Mailing-List Ingestion (v0.25.7+)

Mailing-list archives are collected by the MailingListWorker, a dedicated decoupled worker pool inside aveloxis serve. It ingests email from project mailing-list archives into the canonical Aveloxis tables, classifies each message, and — where the email corresponds to an issue, pull request, or review — projects it onto those entities. Off by default; opt in via collection.mailing_list_enabled = true.

This document explains why the system looks the way it does, what the data is good for, and how to interpret it. Operator-facing tuning lives in docs/getting-started/configuration.md; the CLI is in docs/guide/commands.md. The full design rationale (sampling, migration patterns, decision log) is in summary/10-apache-history-ingestion.md and summary/11-apache-mailing-list-implementation-plan.md.

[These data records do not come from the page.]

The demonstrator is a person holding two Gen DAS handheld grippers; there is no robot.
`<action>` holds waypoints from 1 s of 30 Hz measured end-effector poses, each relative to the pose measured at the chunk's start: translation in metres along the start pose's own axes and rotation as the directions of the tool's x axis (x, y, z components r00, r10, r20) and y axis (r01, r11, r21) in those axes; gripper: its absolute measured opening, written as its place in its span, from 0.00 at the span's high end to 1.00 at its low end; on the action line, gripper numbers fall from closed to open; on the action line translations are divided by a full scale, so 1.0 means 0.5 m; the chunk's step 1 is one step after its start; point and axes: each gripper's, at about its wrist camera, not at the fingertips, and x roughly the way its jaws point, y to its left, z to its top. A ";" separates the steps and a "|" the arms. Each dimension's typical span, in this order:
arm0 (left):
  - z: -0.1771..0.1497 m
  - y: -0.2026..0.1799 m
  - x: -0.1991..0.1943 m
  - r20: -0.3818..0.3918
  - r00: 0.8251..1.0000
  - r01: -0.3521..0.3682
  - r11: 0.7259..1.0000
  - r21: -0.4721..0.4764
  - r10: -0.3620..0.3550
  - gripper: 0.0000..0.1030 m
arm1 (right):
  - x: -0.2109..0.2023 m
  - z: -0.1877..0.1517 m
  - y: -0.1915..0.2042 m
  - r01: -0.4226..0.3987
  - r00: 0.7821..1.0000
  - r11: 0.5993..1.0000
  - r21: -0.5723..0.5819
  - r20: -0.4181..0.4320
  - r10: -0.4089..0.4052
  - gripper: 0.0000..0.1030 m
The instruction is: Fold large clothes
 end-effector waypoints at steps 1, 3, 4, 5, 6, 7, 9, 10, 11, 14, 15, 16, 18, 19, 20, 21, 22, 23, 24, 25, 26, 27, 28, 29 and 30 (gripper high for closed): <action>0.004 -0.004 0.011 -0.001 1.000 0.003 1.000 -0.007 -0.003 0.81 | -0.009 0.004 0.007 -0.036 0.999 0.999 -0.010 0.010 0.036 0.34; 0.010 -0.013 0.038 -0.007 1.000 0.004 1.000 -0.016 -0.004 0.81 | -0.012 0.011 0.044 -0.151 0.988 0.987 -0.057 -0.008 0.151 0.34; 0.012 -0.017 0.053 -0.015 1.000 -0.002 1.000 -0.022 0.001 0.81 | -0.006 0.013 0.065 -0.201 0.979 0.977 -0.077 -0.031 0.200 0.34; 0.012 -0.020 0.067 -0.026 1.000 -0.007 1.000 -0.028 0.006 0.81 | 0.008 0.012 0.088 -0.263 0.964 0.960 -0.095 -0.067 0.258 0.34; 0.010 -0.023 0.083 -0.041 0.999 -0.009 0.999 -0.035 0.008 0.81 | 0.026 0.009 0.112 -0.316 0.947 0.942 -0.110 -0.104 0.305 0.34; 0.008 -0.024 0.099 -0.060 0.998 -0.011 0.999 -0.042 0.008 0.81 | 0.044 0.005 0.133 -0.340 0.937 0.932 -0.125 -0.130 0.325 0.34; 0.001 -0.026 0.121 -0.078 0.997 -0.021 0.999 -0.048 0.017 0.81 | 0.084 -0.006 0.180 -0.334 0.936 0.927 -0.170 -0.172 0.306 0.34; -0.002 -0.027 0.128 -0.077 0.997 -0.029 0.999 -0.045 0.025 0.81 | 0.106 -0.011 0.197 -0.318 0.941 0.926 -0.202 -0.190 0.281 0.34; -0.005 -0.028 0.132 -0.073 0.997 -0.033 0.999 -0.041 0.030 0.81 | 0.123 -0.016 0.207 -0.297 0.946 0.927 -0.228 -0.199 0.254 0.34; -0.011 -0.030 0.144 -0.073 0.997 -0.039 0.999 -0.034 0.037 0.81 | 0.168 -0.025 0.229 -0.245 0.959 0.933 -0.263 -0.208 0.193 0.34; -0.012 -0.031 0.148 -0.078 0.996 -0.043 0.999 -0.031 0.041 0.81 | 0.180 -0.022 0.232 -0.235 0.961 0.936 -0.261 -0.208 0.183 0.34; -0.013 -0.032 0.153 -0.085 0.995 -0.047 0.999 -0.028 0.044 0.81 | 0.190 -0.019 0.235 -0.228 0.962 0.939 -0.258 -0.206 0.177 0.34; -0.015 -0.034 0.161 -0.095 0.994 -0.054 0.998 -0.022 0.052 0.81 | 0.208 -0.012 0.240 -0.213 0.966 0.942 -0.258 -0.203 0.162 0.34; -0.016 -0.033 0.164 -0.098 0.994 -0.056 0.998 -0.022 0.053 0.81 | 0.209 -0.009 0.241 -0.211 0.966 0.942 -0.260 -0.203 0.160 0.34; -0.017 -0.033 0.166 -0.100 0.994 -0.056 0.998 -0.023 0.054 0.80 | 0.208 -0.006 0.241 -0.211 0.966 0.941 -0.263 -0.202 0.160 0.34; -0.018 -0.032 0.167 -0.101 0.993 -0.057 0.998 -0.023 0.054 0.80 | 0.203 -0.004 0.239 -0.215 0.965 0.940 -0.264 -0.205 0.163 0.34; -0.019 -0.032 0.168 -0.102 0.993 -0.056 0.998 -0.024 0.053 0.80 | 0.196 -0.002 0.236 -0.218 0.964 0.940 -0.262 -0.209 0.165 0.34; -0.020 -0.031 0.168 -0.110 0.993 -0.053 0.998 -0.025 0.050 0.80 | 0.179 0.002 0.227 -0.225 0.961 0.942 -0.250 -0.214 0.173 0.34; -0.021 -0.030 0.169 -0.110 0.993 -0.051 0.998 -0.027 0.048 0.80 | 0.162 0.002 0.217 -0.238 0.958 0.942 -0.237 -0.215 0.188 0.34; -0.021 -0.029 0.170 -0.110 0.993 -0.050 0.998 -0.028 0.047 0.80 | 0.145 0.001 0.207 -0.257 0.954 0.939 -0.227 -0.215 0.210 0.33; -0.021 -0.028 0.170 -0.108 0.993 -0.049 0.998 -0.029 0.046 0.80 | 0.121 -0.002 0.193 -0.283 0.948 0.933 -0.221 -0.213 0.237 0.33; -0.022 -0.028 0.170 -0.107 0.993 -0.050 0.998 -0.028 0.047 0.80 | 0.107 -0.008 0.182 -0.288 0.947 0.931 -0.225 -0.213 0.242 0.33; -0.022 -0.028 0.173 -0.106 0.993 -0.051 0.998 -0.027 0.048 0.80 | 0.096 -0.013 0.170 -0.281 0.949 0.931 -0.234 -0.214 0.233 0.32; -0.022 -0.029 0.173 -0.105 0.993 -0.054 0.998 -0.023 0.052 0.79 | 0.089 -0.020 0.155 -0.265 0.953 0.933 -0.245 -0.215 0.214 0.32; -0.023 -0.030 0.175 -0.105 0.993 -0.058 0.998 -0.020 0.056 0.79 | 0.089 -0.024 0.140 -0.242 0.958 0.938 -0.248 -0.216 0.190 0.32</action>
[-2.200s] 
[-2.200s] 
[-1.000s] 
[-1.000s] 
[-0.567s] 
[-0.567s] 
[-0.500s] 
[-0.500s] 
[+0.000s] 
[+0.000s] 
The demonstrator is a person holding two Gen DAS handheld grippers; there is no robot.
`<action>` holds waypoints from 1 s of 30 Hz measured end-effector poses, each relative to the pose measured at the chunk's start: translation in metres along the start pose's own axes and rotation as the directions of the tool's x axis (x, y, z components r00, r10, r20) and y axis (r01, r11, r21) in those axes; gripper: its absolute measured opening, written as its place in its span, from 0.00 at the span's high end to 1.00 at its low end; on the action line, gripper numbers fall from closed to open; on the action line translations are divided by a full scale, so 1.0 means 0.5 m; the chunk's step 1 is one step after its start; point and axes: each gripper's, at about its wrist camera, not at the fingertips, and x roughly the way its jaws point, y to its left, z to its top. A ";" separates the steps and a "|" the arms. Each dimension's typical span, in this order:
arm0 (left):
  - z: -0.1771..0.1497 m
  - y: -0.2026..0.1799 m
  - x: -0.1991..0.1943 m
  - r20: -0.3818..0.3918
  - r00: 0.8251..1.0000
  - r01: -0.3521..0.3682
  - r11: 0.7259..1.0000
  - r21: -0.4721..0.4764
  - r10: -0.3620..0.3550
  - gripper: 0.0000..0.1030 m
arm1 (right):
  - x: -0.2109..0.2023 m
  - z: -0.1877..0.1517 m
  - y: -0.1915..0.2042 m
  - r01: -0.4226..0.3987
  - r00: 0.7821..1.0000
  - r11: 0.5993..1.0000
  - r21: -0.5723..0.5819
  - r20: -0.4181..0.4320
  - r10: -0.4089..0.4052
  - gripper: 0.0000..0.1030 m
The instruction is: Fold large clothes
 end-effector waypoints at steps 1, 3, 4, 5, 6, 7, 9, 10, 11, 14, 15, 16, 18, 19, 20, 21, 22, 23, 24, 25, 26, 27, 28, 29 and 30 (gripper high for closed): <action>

1. The question this subsystem answers

A great deal of open-source project activity never appears in the GitHub/GitLab API: design discussion, release votes, patch review on lists that predate (or replace) pull requests, and the Jira/Bugzilla issue history of projects that migrated to GitHub issues. The MailingListWorker recovers that activity.

Every email becomes a first-class email_message entity (a peer to issues, pull_requests, and pull_request_reviews), with its body stored in the shared messages table via an email_message_ref bridge — the same unified-message architecture every other text source uses. Classification then routes the message onto the canonical home it belongs in:

  • an issue-tracker notification → linked to an issues row;

  • a patch submission (kernel-style [PATCH]) → a pull-request-equivalent;

  • a Reviewed-by: / review reply → a pull-request-review-equivalent;

  • everything else (votes, announcements, discussion, support) → stays a standalone mailing_list_only message.

1.1 Two orthogonal axes

The design keeps two questions separate (this is the single most important thing to understand about the subsystem):

  • Axis A — message class: what kind of email is this? (issue notification, patch, review, vote, announcement, discussion, …). Stored in email_message.msg_class.

  • Axis B — repo association: which repo/PMC does it concern? Stored as the signaled_repo_url / signaled_repo_id pair (see §6).

A message can be classified (Axis A) without resolving to a known repo (Axis B), and vice-versa. The leftovers on each axis are explicit: mailing_list_only / unclassified on Axis A, an unresolved signaled_repo_id on Axis B. Nothing is silently dropped.

2. Why a dedicated worker

The work is independent of every per-repo collection phase, and follows the same decoupled-pool pattern v0.21.0 applied to scancode and v0.24.0 to the DistributionWorker:

  • No API tokens. Apache Pony Mail is unauthenticated; the kernel public-inbox path is a git clone. The optional polite_email only sets a contact header.

  • Its own cadence. Lists are tail-refreshed on a 30-day default cadence — much slower than main collection — and a one-time full-history backfill runs when a list has no checkpoint.

  • Its own claim queue. Lists are claimed from aveloxis_data.repo_groups_list_serve (the mlls_* columns), entirely separate from the repo collection_queue. Enabling the subsystem does not slow per-repo collection.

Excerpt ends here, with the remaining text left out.